It is not the big event that some might have been hoping for, but Idenix shareholders may feel some comfort from a non-exclusive agreement with Johnson & Johnson to test Idenix’s NS5a-inhibitor IDX719 with J&J's phase III protease inhibitor simeprevir and non-nucleoside inhibitor TMC647055.
Although no terms were disclosed it should shift some of the focus from the clinical hold on Idenix's lead product, IDX184, and get the serial laggard back in the race to develop an all-oral interferon-free hepatitis C treatment. However, with the setbacks the company has experienced its chances of reaping significant rewards from the large population of patients thought to be waiting for a more tolerable treatment regimen have narrowed.
Shares in Idenix, which have been in the doldrums for several months, rose by 4% to $4.73 on news of the deal, indicating that many investors are still waiting for news from the FDA that IDX184, a protease inhibitor, has been released from its partial clinical hold before returning to the stock.
The project was put on ice after serious cardiovascular events emerged from Bristol-Myers Squibb’s BMS-986094, which shares the same active metabolite as IDX184 (Idenix hep C drug hit by cardiovascular worries, August 16, 2012). Late last year Idenix submitted more safety data to the FDA in an attempt to get back into the clinic, but the agency then said it needed more time to review the data, again knocking the shares.
So, while not being the one leap that could set Idenix free, the deal is nevertheless positive and also shows that Idenix can live up to its promises. Management had said last year that it would pull a non-exclusive deal out the bag in 2013, and now it has delivered something that might go some way to restoring investor confidence.
By not being tied to J&J Idenix also leaves itself free to form collaborations with other companies that like J&J have a protease inhibitor but are looking for a pan-genotypic NS5a to help tackle the harder-to-treat hep C genotypes.
Conversely, it also means that J&J, which has struck several such partnerships, is free to make a decision on a combination product that does not include Idenix’s IDX719. This leaves it firmly in control of the partnership, despite Idenix handling the clinical development.
Room in the market
On the clinical front if everything goes to plan, including an initial combination study, the deal with J&J should put Idenix on track to have data from two subsequent 12-week, phase II studies by the end of the year.
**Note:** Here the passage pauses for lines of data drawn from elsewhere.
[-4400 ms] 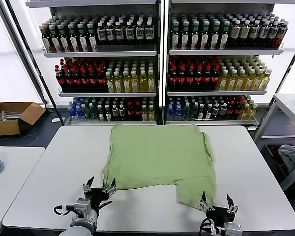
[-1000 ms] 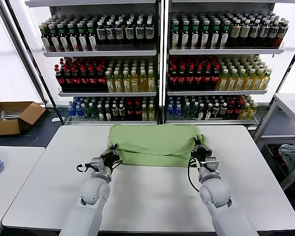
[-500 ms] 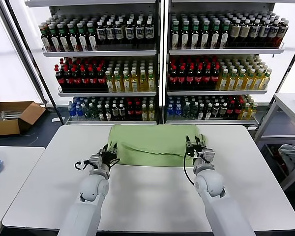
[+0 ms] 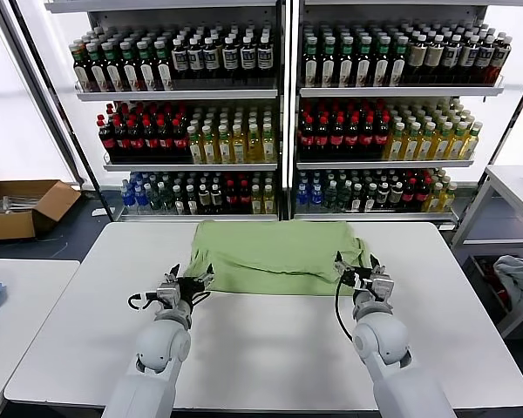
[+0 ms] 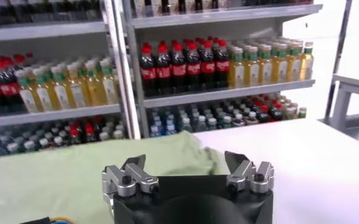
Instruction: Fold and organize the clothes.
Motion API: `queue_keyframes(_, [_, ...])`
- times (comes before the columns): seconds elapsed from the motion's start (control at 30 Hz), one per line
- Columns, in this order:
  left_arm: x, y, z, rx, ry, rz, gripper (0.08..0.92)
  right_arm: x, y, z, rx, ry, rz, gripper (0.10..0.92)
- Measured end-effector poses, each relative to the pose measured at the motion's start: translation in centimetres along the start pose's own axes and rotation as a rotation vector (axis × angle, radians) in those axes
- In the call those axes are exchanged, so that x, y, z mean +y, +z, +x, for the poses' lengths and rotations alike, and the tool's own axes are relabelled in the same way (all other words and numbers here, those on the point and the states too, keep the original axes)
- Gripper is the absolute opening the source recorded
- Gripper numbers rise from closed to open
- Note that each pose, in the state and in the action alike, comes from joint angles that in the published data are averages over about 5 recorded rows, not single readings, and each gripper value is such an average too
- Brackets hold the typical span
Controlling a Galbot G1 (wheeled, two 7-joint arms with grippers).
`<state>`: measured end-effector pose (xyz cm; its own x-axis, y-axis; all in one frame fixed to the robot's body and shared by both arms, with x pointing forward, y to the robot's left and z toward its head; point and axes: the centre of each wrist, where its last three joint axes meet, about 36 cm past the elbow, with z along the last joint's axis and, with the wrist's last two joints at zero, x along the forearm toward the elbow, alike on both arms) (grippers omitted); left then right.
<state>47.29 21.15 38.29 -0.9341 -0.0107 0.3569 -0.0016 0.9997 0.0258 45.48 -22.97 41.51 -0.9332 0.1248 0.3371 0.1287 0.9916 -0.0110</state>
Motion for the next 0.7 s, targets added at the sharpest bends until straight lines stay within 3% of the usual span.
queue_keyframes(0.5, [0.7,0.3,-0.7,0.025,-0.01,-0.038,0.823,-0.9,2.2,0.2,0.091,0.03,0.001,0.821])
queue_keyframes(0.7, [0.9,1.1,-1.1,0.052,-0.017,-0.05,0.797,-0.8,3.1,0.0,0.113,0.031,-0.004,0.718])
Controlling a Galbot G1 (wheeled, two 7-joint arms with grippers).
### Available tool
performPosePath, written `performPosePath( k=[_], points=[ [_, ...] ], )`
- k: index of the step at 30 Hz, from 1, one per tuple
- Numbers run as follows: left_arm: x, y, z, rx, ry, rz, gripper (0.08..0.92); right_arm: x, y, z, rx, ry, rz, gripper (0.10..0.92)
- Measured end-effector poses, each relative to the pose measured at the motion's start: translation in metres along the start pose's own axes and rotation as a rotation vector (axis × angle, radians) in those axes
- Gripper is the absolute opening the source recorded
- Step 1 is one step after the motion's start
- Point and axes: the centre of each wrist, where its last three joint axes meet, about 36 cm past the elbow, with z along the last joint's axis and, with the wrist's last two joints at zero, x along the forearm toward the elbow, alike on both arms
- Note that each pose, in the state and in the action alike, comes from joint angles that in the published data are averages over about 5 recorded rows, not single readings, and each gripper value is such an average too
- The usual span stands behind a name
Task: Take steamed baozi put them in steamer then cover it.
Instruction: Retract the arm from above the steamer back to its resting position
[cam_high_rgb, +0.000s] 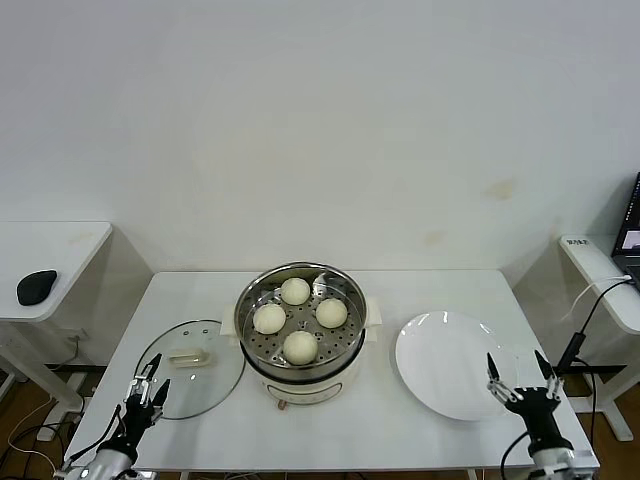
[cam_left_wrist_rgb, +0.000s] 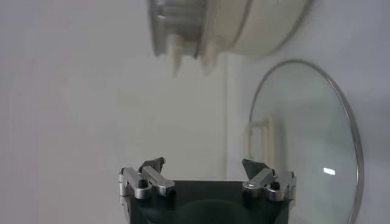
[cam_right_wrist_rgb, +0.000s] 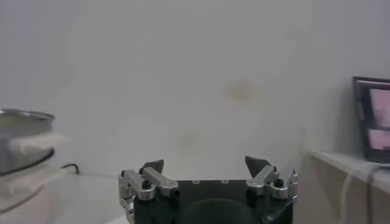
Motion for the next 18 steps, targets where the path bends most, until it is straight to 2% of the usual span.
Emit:
performPosePath(
  k=[5, 18],
  points=[
    [-0.021, -0.006, 0.003, -0.016, -0.005, 0.014, 0.823, 0.011, -0.004, 0.003, 0.013, 0.017, 0.028, 0.823],
    [-0.068, -0.01, 0.007, -0.005, -0.01, 0.005, 0.823, 0.03, -0.008, 0.009, 0.04, 0.039, 0.073, 0.823]
  ],
)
The first study of IDX719 with simeprevir and interferon is expected to start this quarter and involve patients with type Ib and IV genotypes. Depending on the results a second trial of the two agents and TMC647055, with or without an interferon, will begin.
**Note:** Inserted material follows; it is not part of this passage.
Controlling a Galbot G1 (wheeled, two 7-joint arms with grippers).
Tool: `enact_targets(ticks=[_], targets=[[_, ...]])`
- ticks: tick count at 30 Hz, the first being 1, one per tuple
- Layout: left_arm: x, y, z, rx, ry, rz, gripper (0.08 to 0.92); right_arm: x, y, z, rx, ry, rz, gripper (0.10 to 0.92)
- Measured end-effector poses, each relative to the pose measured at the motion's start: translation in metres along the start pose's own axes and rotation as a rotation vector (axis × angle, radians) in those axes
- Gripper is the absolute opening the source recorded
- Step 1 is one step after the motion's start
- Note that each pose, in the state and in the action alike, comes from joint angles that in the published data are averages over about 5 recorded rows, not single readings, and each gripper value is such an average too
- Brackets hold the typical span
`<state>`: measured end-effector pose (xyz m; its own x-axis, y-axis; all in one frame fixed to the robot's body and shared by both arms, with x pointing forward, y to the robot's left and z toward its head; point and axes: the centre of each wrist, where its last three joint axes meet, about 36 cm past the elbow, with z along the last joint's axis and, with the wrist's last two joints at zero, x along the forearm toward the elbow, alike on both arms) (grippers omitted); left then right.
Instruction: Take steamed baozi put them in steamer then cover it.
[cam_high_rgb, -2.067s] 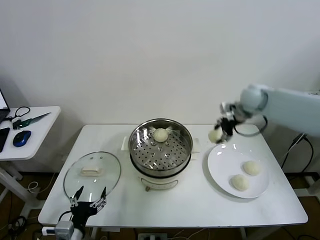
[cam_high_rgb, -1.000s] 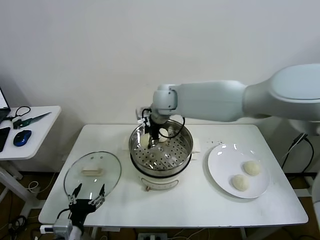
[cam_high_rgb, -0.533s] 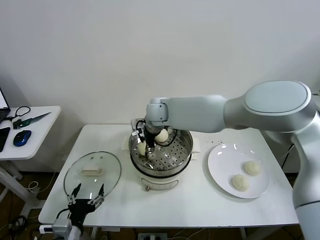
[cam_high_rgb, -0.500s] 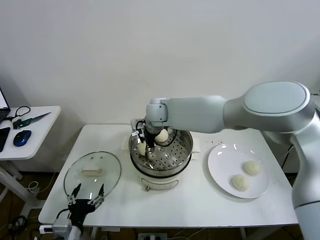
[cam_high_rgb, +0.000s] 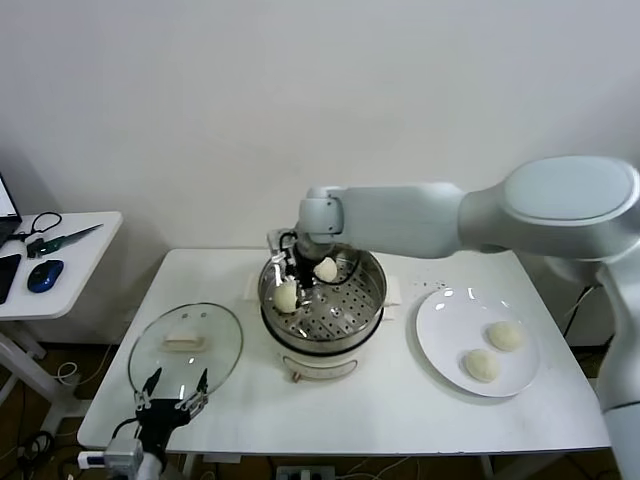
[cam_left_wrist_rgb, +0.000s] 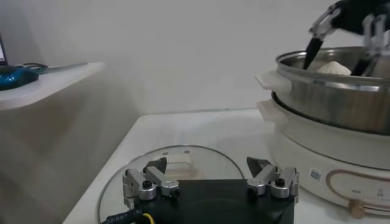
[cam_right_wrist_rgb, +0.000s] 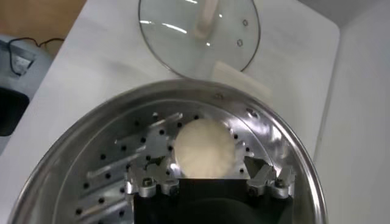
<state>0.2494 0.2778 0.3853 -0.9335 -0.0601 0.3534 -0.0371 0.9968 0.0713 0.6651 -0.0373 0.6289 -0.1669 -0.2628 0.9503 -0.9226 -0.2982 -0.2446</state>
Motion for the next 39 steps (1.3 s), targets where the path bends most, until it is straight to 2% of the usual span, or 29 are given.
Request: enact_targets(ticks=[7, 11, 15, 25, 39], targets=[[-0.002, 0.0, -0.003, 0.002, -0.006, 0.002, 0.823, 0.066, 0.017, 0.097, -0.067, 0.037, -0.014, 0.823], [-0.003, -0.001, -0.004, 0.004, -0.008, 0.005, 0.823, 0.09, 0.048, 0.163, -0.125, 0.079, -0.024, 0.823], [-0.003, -0.001, -0.004, 0.005, -0.007, 0.005, 0.823, 0.097, 0.09, 0.218, -0.186, 0.105, -0.037, 0.823], [-0.001, -0.002, -0.004, 0.002, -0.001, 0.005, 0.823, 0.065, 0.177, 0.299, -0.295, 0.143, -0.056, 0.823], [0.003, -0.001, 0.004, -0.001, 0.018, -0.003, 0.823, 0.004, 0.225, 0.325, -0.342, 0.177, -0.079, 0.823]])
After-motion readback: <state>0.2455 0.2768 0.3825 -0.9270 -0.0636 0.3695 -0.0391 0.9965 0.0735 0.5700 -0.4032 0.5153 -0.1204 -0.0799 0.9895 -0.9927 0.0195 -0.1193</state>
However, even without hiccups the timing of these trials will leave the J&J-Idenix combination two years behind the market leaders, GileadSciences and Abbott, and at least a year behind a host of other contenders including Vertex and GlaxoSmithKline (Signs are growing that the hep C ship is sailing, August 1, 2012).
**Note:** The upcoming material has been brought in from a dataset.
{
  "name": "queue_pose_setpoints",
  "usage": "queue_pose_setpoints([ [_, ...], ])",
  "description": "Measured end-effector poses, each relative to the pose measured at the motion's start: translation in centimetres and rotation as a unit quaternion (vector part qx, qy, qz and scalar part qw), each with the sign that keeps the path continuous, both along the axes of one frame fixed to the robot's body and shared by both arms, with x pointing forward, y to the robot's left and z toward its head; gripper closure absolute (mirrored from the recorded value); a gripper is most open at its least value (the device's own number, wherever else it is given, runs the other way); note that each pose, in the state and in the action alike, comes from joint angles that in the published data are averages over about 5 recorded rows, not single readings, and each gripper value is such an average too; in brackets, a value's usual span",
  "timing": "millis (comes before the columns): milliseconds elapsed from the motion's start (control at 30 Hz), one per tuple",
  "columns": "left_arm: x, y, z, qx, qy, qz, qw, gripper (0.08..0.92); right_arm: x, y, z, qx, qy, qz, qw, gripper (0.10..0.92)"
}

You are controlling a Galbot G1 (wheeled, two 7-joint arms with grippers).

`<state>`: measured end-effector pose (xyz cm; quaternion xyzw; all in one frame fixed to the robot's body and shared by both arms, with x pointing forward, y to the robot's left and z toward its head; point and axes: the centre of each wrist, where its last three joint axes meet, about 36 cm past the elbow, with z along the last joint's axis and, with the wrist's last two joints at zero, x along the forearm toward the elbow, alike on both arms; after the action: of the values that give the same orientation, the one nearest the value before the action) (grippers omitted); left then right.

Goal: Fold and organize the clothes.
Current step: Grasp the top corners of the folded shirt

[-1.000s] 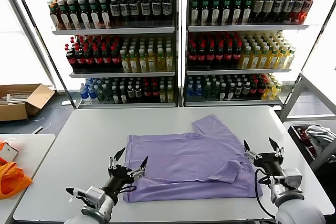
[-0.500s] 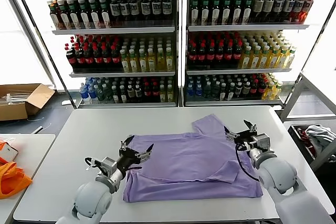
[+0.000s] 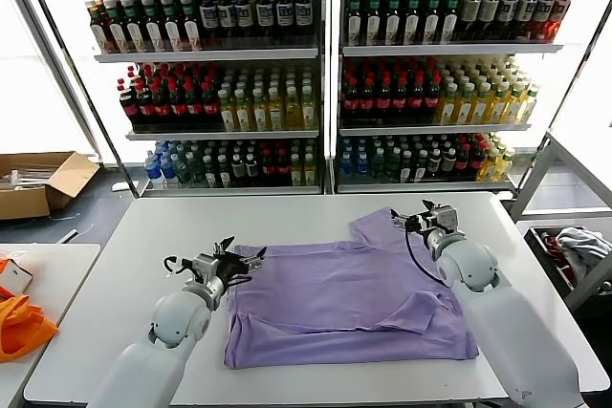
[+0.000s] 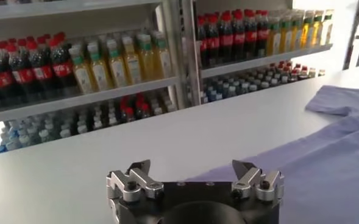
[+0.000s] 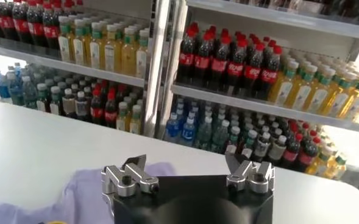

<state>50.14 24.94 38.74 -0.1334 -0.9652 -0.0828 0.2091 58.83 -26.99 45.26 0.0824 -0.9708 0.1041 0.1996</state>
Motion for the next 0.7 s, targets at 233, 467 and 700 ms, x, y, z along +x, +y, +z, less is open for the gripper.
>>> queue_pose_setpoints([
  [233, 1.9, 0.6, -0.1, 0.004, 0.024, 0.019, 1.000, 0.177, 2.7, 0.9, -0.2, 0.010, 0.015, -0.014, 1.000, 0.200],
  [467, 2.5, 0.5, -0.2, 0.002, 0.038, 0.026, 0.999, 0.177, 3.8, 1.1, -1.1, 0.019, 0.031, -0.025, 0.999, 0.200],
  [700, 2.5, 0.6, -0.4, 0.003, 0.050, 0.029, 0.998, 0.177, 4.0, 0.9, -2.3, 0.029, 0.046, -0.037, 0.998, 0.200],
])
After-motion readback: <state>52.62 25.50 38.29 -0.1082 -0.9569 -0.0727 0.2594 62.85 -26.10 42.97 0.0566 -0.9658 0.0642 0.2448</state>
This might not be a cause for despair, as it is likely that the hep C market will eventually start to look a lot like the HIV one, where multiple combination products are used, and success can depend on efficacy and tolerability and not just speed to market.
If this is the case, there could still be room for Idenix, which itself will be looking to use the valuable safety database from the J&J trials as a springboard for its own efforts eventually to create an all-oral drug combination.